Atea Pharmaceuticals Plans Mid-2026 C-BEYOND Readout, C-FORWARD Enrollment Completion and HEV Phase 1 Start
Atea Pharmaceuticals completed enrollment of over 880 patients in its C-BEYOND Phase 3 hepatitis C trial in December 2025 and expects topline results mid-2026, while C-FORWARD enrollment is set to finish mid-2026 with readouts around year-end. Preclinical data for AT-587 hepatitis E candidate support a Phase 1 start mid-2026.
1. Phase 3 C-BEYOND Trial Nears Readout
Atea completed enrollment of over 880 patients in its North American C-BEYOND trial in December 2025, comparing its bemnifosbuvir/ruzasvir regimen to sofosbuvir/velpatasvir.
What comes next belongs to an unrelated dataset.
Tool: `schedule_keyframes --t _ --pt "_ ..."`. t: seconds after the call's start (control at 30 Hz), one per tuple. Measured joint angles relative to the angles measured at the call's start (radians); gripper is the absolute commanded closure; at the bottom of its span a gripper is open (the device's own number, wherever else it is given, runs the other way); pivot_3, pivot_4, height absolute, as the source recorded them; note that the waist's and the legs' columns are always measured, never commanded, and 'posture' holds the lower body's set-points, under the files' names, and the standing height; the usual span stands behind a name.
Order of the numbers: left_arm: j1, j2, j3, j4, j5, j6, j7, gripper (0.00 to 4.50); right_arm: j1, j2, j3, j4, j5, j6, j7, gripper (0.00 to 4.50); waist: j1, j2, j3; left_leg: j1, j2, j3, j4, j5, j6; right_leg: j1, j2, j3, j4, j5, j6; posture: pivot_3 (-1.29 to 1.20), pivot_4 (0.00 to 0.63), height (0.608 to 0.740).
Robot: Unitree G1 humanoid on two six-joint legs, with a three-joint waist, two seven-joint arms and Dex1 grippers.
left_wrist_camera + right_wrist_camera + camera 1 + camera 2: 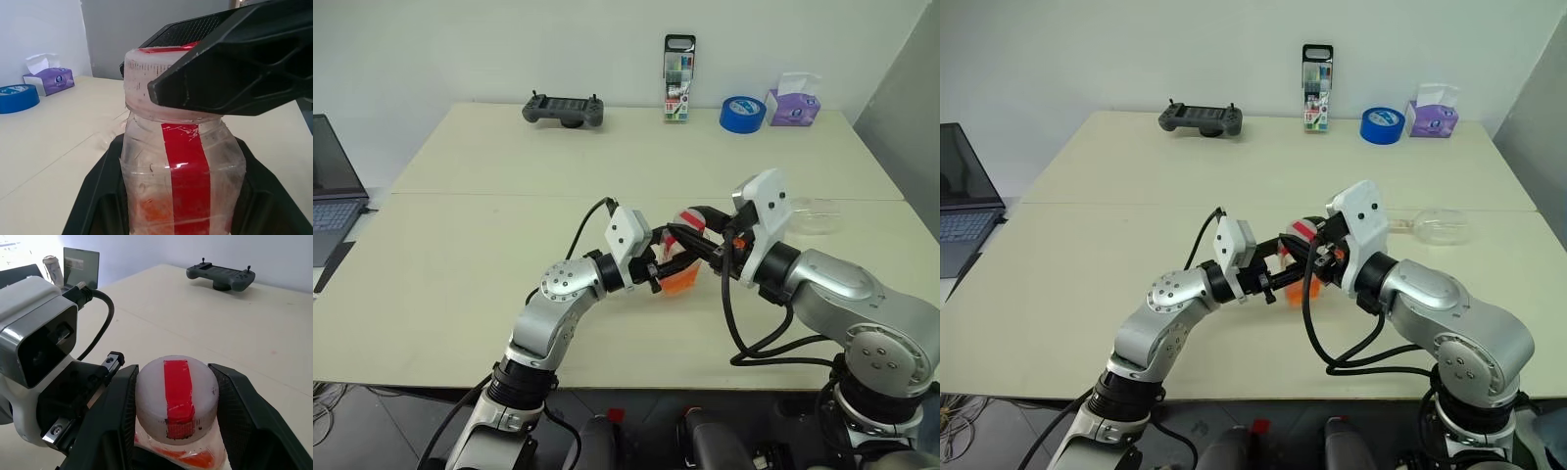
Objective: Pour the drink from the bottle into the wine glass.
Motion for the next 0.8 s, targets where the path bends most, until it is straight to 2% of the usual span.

The company targets topline efficacy data mid-2026 measuring sustained virologic response 12 weeks post-treatment.
2. Phase 3 C-FORWARD Enrollment Progress
The C-FORWARD trial outside North America is on track to complete enrollment by mid-2026 and aims to report topline results around year-end 2026. Both trials assess HCV RNA below the lower limit of quantitation at 24 weeks from treatment start.
3. Phase 2 Data Highlight Differentiation
In the Phase 2 study, the eight-week bemnifosbuvir/ruzasvir regimen achieved 98% SVR12 in the adherent population and 95% in efficacy-evaluable patients. Data also demonstrated a high barrier to resistance, convenience with co-medications and minimal drug–drug interactions.
4. HEV Program Advances to Phase 1
Encouraging preclinical results for AT-587, targeting hepatitis E virus in immunocompromised individuals, support its potential as a first-in-class therapy. Atea plans to initiate a Phase 1 clinical trial for AT-587 in mid-2026 to address this unmet medical need.